Search the data for the string "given" and copy each line in which it appears.

=== Input data ===

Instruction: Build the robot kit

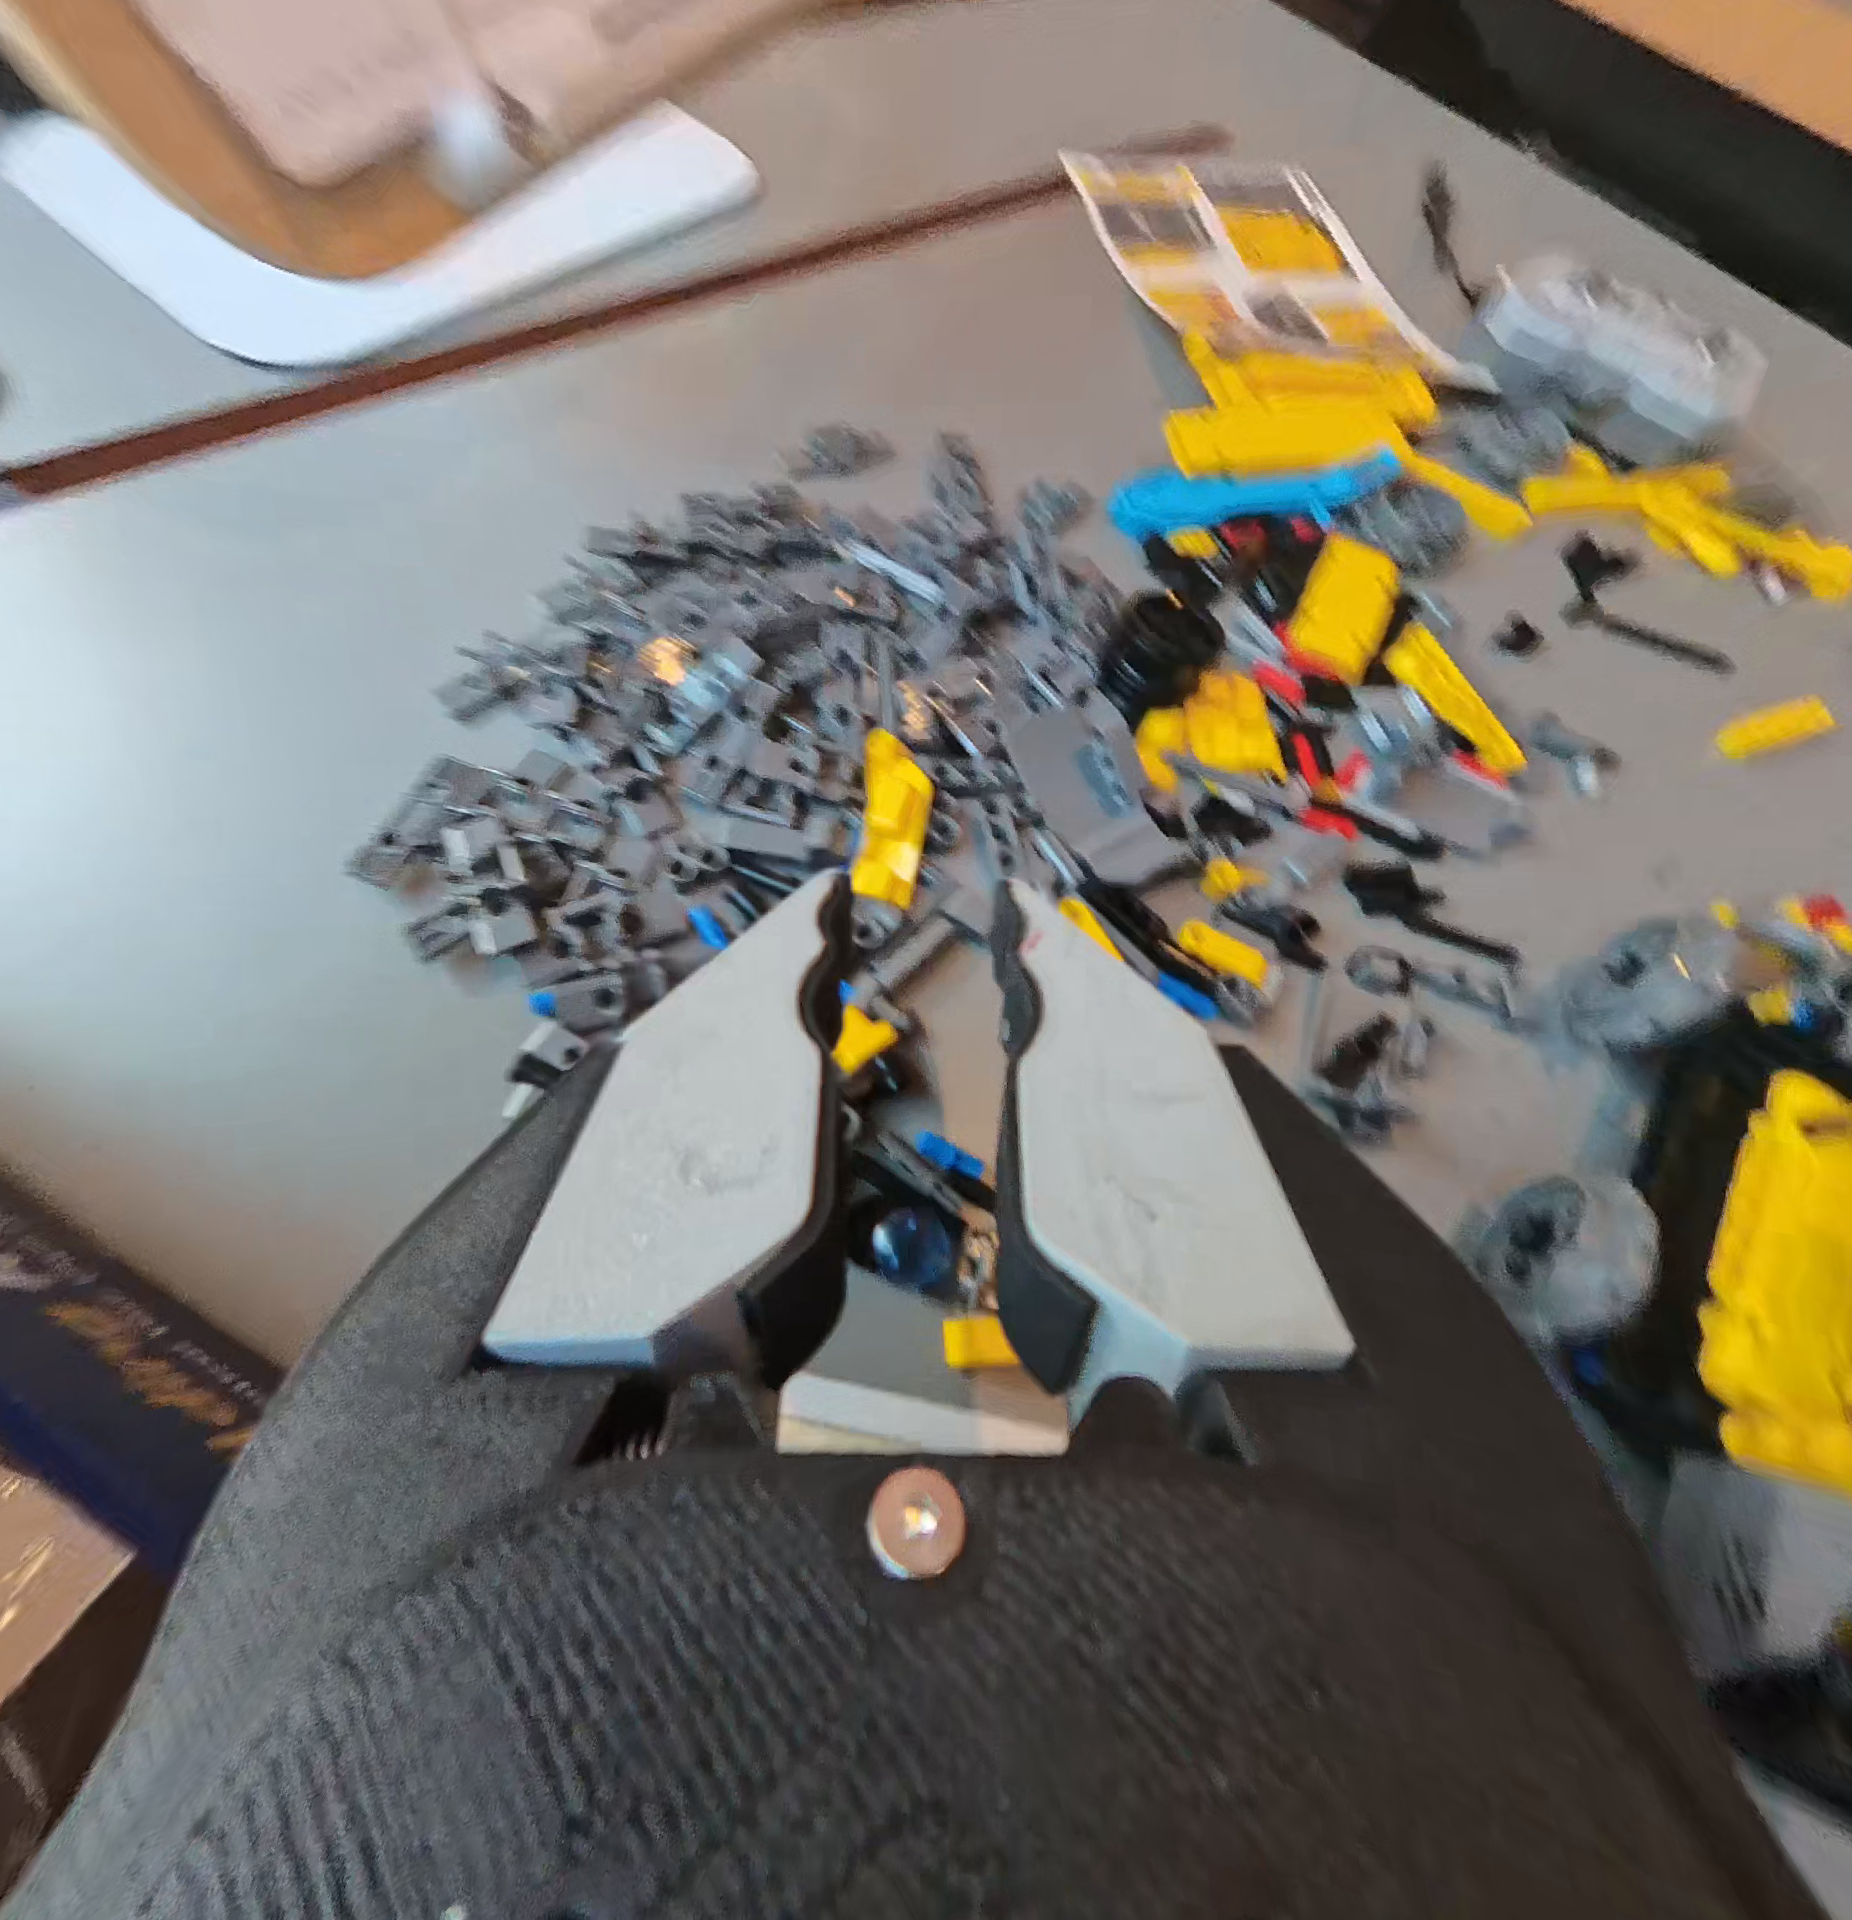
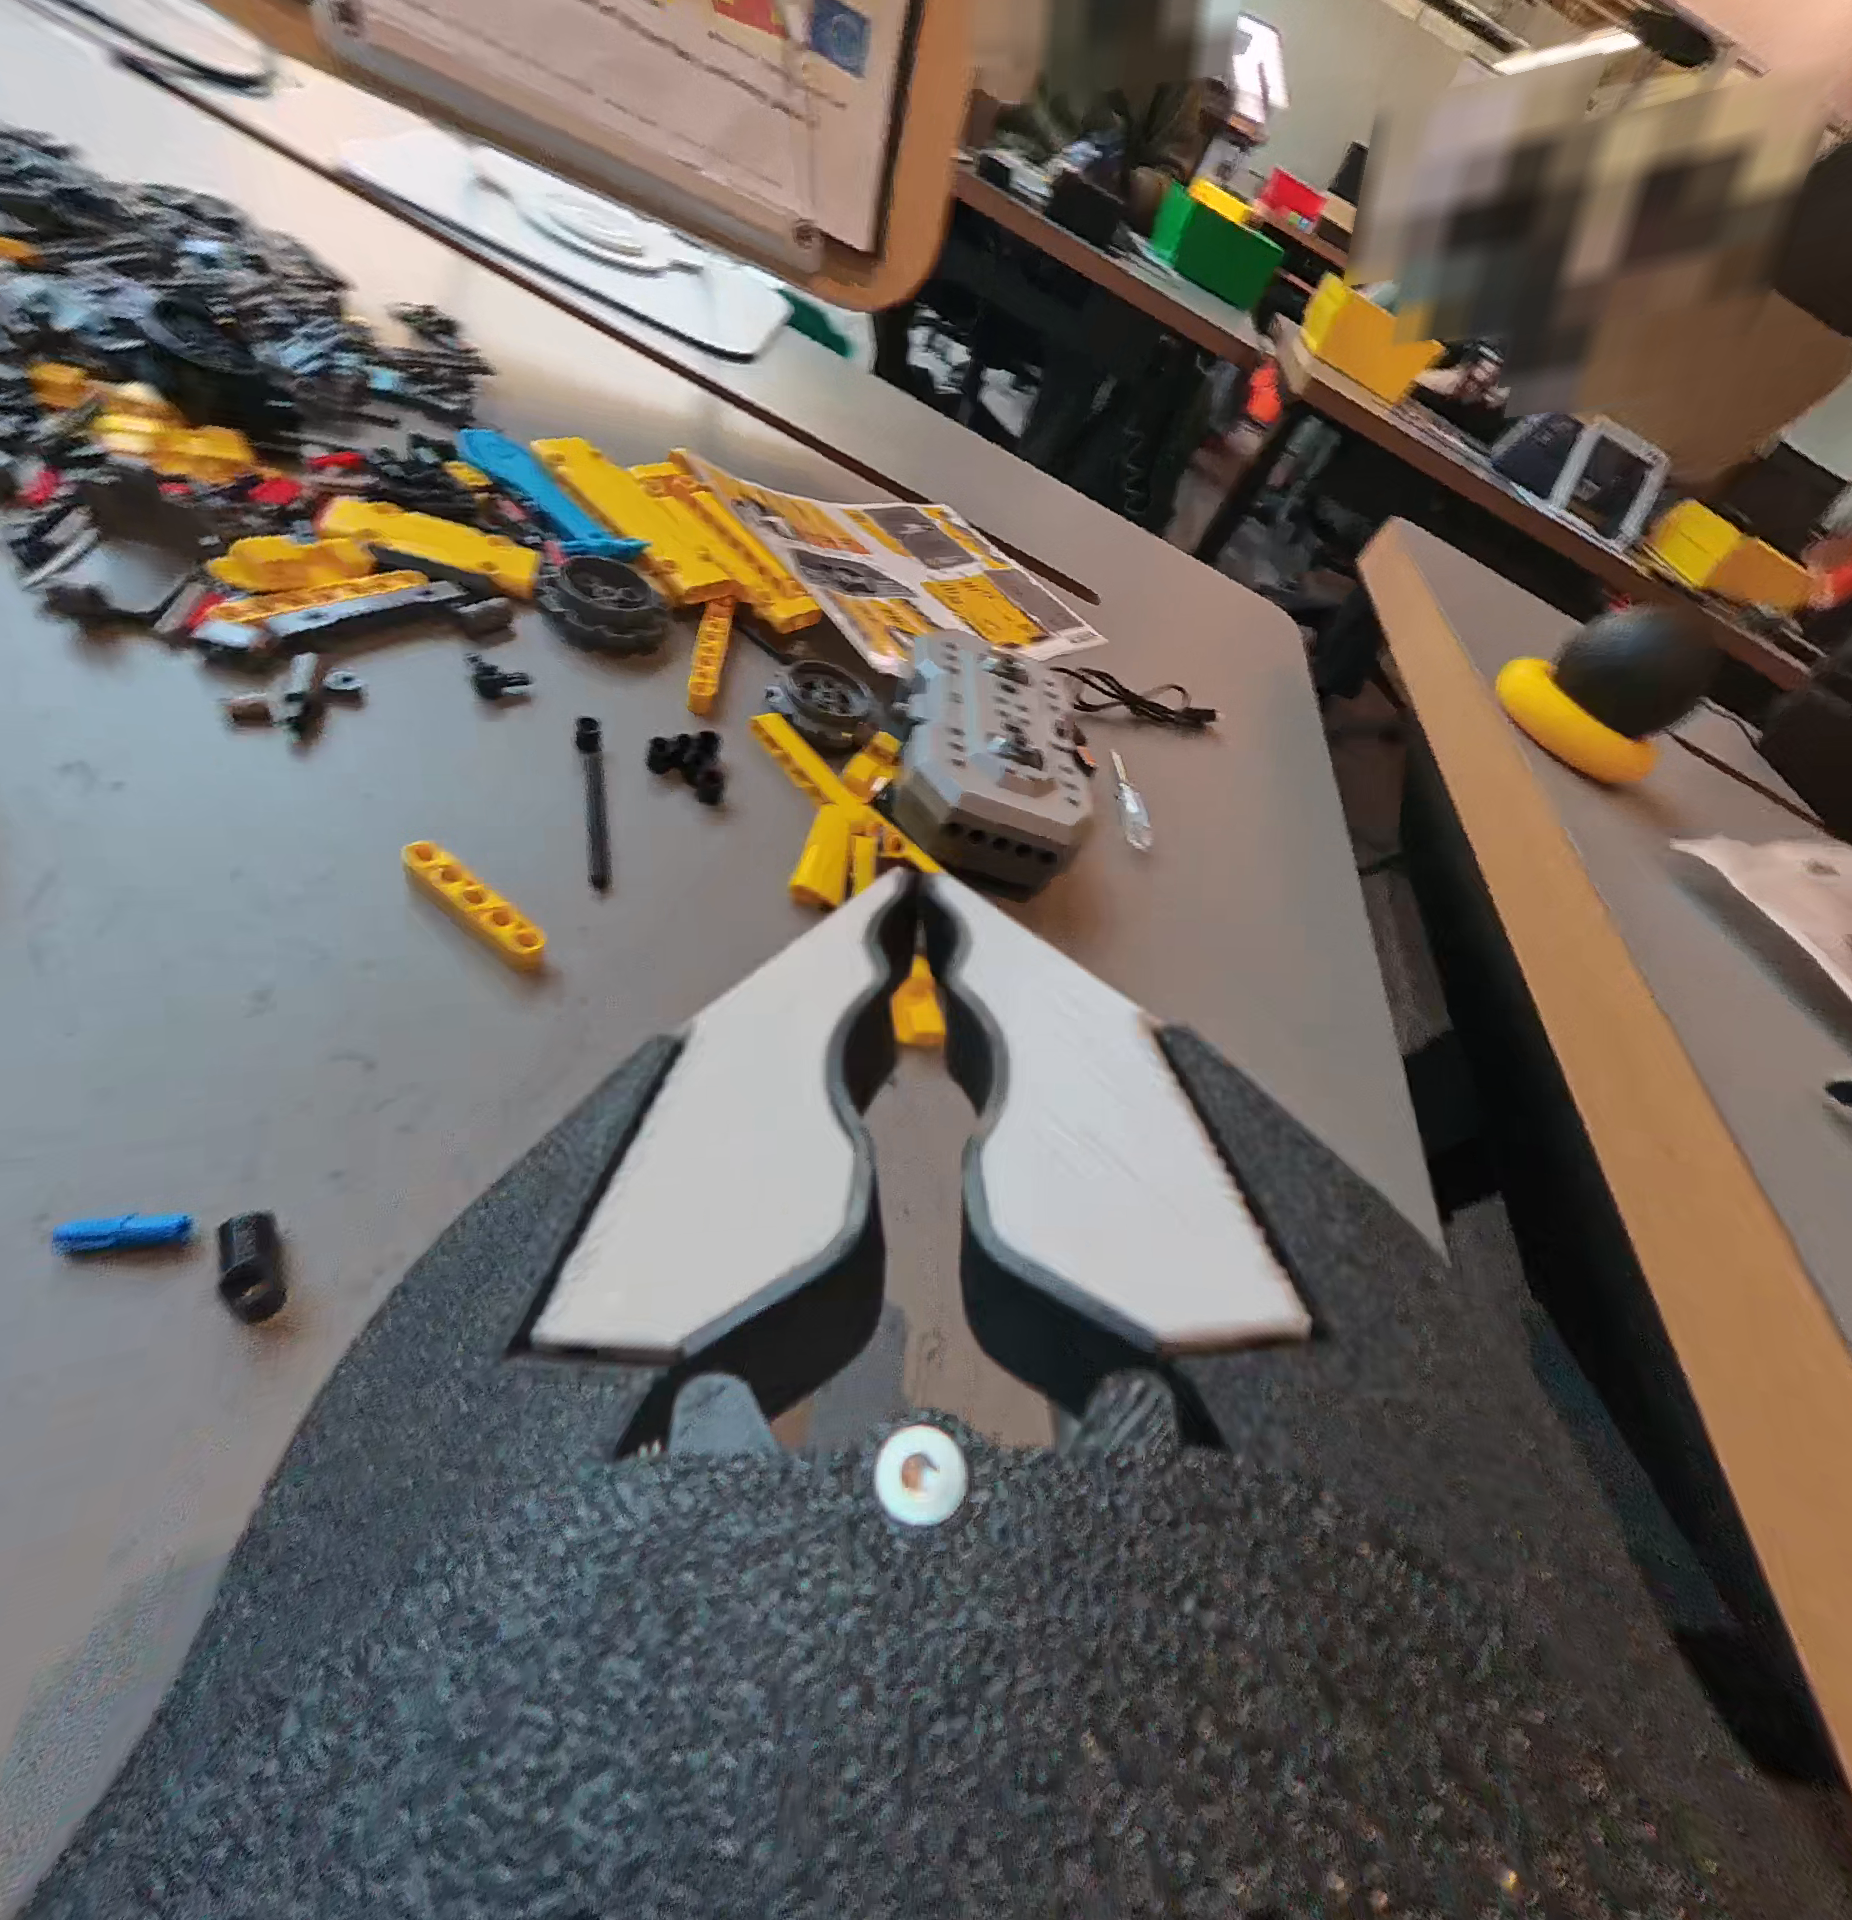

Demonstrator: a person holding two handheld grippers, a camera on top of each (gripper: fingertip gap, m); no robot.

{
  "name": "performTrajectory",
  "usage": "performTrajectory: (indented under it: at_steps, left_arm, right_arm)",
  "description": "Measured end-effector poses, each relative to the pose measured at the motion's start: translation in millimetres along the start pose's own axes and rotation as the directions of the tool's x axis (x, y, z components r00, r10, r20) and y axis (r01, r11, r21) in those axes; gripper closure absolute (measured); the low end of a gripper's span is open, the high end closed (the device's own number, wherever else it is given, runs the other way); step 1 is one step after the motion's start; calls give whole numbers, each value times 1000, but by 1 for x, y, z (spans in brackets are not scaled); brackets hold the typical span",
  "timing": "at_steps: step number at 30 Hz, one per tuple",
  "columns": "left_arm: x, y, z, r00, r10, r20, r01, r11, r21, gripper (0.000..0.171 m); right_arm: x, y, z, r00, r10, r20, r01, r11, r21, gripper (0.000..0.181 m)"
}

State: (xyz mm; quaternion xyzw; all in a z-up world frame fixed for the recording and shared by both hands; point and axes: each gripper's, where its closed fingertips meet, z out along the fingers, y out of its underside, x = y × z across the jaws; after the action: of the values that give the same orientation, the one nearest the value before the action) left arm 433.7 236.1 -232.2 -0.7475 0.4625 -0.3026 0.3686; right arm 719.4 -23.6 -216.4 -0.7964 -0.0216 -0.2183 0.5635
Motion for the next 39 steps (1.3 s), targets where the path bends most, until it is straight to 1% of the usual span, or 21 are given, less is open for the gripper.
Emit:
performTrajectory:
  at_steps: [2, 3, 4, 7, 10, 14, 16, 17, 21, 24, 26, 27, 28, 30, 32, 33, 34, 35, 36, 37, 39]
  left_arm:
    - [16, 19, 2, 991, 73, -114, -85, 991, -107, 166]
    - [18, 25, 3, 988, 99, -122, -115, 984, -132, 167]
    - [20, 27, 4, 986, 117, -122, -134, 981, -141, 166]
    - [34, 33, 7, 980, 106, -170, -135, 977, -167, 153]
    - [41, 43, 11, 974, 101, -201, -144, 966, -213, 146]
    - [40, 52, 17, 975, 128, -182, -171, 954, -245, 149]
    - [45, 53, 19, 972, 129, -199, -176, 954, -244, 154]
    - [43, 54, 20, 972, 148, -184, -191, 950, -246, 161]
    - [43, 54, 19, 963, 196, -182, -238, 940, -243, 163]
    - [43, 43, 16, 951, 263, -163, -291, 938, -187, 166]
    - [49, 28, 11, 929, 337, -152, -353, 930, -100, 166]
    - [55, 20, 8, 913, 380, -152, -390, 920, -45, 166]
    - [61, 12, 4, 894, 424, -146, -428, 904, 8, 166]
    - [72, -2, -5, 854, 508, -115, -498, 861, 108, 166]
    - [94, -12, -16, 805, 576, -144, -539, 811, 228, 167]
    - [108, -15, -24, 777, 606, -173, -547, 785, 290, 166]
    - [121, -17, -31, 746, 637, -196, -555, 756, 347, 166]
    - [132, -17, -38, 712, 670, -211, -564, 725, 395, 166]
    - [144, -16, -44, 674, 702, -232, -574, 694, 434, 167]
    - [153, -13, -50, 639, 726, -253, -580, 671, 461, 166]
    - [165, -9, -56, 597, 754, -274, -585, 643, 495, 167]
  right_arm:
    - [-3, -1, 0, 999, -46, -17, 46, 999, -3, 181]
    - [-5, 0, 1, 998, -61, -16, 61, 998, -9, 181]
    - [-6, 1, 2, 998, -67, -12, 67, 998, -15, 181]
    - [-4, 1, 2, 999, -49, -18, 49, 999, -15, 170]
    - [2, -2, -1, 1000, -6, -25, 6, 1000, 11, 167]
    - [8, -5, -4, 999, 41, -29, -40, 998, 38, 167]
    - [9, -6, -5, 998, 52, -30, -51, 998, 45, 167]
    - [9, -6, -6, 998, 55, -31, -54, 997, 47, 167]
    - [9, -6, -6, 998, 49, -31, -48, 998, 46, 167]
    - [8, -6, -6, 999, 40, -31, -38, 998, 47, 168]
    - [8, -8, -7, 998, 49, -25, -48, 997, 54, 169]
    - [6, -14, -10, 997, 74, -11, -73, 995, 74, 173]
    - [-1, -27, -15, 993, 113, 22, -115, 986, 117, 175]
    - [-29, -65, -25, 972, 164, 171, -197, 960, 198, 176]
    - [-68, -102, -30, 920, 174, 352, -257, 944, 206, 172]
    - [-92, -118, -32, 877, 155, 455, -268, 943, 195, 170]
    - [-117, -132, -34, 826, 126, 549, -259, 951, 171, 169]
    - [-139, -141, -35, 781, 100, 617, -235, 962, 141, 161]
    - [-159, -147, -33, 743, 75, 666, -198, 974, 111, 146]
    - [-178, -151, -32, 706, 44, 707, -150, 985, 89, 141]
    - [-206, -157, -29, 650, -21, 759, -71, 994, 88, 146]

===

Answer section =
  "description": "Measured end-effector poses, each relative to the pose measured at the motion's start: translation in millimetres along the start pose's own axes and rotation as the directions of the tool's x axis (x, y, z components r00, r10, r20) and y axis (r01, r11, r21) in those axes; gripper closure absolute (measured); the low end of a gripper's span is open, the high end closed (the device's own number, wherever else it is given, runs the other way); step 1 is one step after the motion's start; calls give whole numbers, each value times 1000, but by 1 for x, y, z (spans in brackets are not scaled); brackets hold the typical span",
Motion for the next 39 steps (1.3 s), targets where the path bends most, until it is straight to 1% of the usual span, or 21 are given, less is open for the gripper.

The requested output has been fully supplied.